4.3. The Modality Effect

What I used to think

I did not used to think a great deal about the difference between presenting an image or animation alongside text, versus alongside an oral description. Indeed, if forced to choose between the two, I would always opt for the image alongside text, as I perceived text more likely to stick in students’ minds than narration.

Sources of inspiration

My takeaway

The presentation of information in different modalities – referred to as The Modality Effect – is a feature of both Cognitive Load Theory (Mousavi et al, 1995) and the Cognitive Theory of Multimedia Learning (Mayer and Anderson, 1992).

To appreciate the importance of the Modality Effect we need to develop the basic model of working memory introduced in Section 1.1. Baddley and Hitch (eg Baddley, 2012) propose a multicomponent model of working memory, where working memory is not viewed as a single workhouse, but rather one divided up into separate components, each with their own specific role. The two most significant components for our discussion here are:

The key point here is that working memory gets overloaded if too much information flows into one of these components, but we can use the different components to aid processing. Hence, the capacity of working memory may be determined by the modality (auditory or visual) of presentation, and we can make more efficient use of the limited capacity of working memory by presenting information in a mixed (auditory and visual mode) rather than in a single mode.

Consider two slides to convey the message that exterior angles in a polygon add up to 360°:

Slide 1:

Figure 4.2 – Source: Craig Barton

Slide 2:

Figure 4.3 – Source: Tim Brzezinski created using Geogebra, available at https://www.geogebra.org/m/mKzJCf5p

Slide 1 looks friendly enough, especially to experts such as ourselves. It is an image surrounded by a small amount of text. But we must consider how working memory processes this. The image is held inside the Visuospatial Sketchpad. The text, however, is also initially held by Visuospatial Sketchpad before effectively being read aloud inside students’ minds and thus held inside the Phonological Loop. It is this initial processing of the text as an image that could lead to cognitive overload for our students as the Visuospatial Sketchpad reaches capacity, especially as students try to also process the meaning of the slide.

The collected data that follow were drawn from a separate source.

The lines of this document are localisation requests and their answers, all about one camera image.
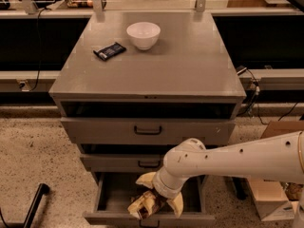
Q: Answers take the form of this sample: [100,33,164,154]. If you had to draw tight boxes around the open cardboard box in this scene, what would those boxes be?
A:
[247,121,304,228]

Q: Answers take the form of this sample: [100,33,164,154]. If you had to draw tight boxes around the black cables right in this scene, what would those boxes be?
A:
[236,66,300,125]

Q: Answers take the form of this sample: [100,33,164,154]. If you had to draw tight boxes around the dark blue snack bar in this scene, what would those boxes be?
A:
[93,42,126,61]

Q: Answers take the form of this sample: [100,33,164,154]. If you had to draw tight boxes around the white ceramic bowl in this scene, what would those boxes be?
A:
[126,22,161,50]

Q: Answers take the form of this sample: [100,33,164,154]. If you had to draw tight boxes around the grey top drawer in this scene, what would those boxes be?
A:
[61,118,235,145]

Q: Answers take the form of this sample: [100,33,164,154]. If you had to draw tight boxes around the black metal leg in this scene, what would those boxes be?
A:
[232,178,247,200]
[0,183,50,228]

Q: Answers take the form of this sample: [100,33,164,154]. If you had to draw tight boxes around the brown chip bag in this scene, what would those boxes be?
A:
[127,190,166,219]

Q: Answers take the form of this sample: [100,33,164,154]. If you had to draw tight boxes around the grey bottom drawer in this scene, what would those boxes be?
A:
[84,173,215,228]

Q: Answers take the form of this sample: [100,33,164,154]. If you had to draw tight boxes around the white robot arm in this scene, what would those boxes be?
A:
[128,131,304,219]

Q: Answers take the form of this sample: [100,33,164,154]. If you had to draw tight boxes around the black power cable left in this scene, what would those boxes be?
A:
[28,7,48,92]

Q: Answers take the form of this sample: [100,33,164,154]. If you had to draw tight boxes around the black metal leg left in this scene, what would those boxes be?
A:
[0,183,50,228]

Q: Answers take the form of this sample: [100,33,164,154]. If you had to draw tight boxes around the black metal leg right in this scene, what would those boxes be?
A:
[232,178,247,200]

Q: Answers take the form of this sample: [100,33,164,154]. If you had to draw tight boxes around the grey drawer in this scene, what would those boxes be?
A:
[61,118,235,145]
[80,154,163,173]
[84,173,215,228]

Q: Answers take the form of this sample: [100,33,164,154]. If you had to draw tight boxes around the grey middle drawer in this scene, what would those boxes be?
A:
[80,154,163,173]

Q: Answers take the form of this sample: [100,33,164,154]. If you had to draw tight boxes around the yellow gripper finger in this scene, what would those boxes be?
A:
[136,172,155,189]
[167,193,183,218]

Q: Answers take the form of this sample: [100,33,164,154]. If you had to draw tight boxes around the grey metal drawer cabinet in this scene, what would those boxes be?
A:
[47,10,247,174]

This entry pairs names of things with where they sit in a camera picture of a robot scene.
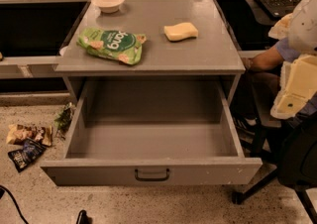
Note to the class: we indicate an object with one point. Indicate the dark blue snack bag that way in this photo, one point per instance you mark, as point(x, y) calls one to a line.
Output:
point(23, 157)

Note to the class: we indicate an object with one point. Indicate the tan snack bag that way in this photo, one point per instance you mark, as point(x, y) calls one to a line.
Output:
point(18, 134)

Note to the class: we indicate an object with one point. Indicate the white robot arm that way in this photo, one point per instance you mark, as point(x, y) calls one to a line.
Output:
point(302, 32)

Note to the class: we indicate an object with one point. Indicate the grey cabinet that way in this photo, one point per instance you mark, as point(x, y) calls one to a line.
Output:
point(211, 53)

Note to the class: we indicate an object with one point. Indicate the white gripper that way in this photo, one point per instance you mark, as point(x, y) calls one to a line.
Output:
point(304, 26)

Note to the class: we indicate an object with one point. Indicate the dark green snack bag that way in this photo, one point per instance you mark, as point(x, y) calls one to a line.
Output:
point(63, 120)

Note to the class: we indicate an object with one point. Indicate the person in blue shirt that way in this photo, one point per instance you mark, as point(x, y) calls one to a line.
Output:
point(261, 65)

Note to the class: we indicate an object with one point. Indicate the black object on floor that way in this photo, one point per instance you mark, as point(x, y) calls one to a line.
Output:
point(82, 218)

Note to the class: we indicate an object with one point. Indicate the black drawer handle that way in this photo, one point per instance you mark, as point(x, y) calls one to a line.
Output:
point(152, 176)

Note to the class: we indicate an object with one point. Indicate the green rice chip bag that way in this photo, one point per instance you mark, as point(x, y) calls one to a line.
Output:
point(112, 44)

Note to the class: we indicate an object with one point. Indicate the white bowl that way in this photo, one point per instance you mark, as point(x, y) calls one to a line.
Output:
point(108, 6)

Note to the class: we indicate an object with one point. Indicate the yellow sponge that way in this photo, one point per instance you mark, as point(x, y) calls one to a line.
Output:
point(180, 31)

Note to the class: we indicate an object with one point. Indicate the grey open top drawer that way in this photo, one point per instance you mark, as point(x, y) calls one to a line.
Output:
point(121, 125)

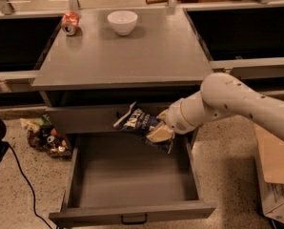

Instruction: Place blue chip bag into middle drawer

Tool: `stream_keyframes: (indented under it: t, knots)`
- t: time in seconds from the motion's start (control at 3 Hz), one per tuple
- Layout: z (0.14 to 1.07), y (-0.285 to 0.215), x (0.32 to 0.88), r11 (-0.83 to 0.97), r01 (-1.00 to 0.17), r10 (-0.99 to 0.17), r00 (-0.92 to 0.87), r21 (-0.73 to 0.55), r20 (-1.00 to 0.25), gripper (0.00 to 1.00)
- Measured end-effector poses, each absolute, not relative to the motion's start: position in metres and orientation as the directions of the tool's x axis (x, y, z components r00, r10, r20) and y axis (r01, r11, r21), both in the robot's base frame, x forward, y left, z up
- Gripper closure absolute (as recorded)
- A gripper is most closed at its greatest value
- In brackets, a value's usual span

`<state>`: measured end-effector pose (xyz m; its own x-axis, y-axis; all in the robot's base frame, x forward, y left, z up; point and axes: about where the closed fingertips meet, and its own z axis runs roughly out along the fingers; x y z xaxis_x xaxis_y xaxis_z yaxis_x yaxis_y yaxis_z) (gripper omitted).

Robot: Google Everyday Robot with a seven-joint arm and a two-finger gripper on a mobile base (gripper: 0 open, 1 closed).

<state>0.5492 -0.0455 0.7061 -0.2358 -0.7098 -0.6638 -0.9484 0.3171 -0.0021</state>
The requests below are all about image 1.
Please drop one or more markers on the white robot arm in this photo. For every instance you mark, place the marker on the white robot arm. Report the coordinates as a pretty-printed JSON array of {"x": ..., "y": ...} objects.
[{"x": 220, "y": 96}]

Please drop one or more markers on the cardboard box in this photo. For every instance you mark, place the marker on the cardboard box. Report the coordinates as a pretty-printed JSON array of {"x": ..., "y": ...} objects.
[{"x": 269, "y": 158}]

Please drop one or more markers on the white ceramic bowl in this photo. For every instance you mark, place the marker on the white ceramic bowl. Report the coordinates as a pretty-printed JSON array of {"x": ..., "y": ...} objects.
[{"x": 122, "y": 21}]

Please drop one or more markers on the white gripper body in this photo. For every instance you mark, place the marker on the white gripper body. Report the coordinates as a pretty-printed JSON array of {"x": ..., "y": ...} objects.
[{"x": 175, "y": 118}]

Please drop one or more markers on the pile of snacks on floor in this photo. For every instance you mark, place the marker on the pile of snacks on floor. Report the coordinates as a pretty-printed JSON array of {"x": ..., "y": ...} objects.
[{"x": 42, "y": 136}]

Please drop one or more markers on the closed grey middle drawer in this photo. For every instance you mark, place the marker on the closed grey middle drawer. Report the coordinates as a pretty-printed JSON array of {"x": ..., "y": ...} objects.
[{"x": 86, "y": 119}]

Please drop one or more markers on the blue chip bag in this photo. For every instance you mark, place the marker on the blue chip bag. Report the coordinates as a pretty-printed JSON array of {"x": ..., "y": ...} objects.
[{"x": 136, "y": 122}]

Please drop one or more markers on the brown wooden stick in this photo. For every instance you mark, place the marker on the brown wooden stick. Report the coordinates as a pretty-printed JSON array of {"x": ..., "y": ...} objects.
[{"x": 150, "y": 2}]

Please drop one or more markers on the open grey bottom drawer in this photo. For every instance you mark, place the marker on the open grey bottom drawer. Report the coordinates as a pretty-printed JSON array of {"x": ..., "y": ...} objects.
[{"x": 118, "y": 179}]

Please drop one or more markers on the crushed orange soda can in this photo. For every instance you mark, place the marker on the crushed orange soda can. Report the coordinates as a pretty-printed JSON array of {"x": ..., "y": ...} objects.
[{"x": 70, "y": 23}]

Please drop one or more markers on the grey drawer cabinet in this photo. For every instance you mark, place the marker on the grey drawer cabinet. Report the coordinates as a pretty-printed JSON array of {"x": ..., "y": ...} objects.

Now, Slide 2 is in fact a dynamic animation built in Geogebra by Tim Brzezinski. It can be presented on the board without text, together with an oral narration from me along the lines of ‘Consider each of the exterior angles. We can see that together they form a full turn…’. In terms of working memory, we have freed up the Visuospatial Sketchpad to focus solely on the image, while making use of the Phonological Loop to deal with the narration.

Directly relevant to this is the Temporal Contiguity Principle from the Cognitive Theory of Multimedia Learning (Mayer, 2008). This explains that ‘people learn more deeply when corresponding graphics and narration are presented simultaneously rather than successively’. This is interesting, as my intuition would be to present the image/animation, give students a chance to process it, and then begin the narration. This intuition is faulty due to my lack of understanding of how working memory functions. The image and the narration are processed in separate channels, and hence there is no advantage to be gained from separating them in time.

However, there are of course times where we may want to present an image and challenge the students to think what it represents. In such circumstances it clearly makes sense to separate the narration from the image. One of my favourites examples of this is the ‘Post without Words’ series from Brent Yorgey, which I would insist my students look at and ponder in silence before we discuss it:

Figure 4.4 – Source: Brent Yorgey, available at https://mathlesstraveled.com/2017/05/31/post-without-words-18/

The presentation of images with or without narration and text may not seem like much. However, we need to remember that we are dealing with novice learners in the early knowledge acquisition phase of learning. A phrase I like is ‘the cusp of understanding’. Imagine you have a student who is close to making the key breakthrough needed to understand a concept – they are so close, but things could still go either way. Students on such a cusp of understanding need as much of their working memory resources as possible dedicated to the matter in hand. Hence, such small changes to the presentation of information could make all the difference, allowing for successful processing of information to instigate that all-important change to long-term memory. Indeed, when considering all the tweaks suggested in this chapter, it may be useful to think in terms of students on the cusp of understanding.

What I do now

Where possible – and when appropriate – I present images or animations without on-screen text, and narrate over the top instead. Obviously there are times when I do need to use text, and for those occasions I follow the guidelines suggested by the Split-Attention and Redundancy Effects discussed later in this chapter.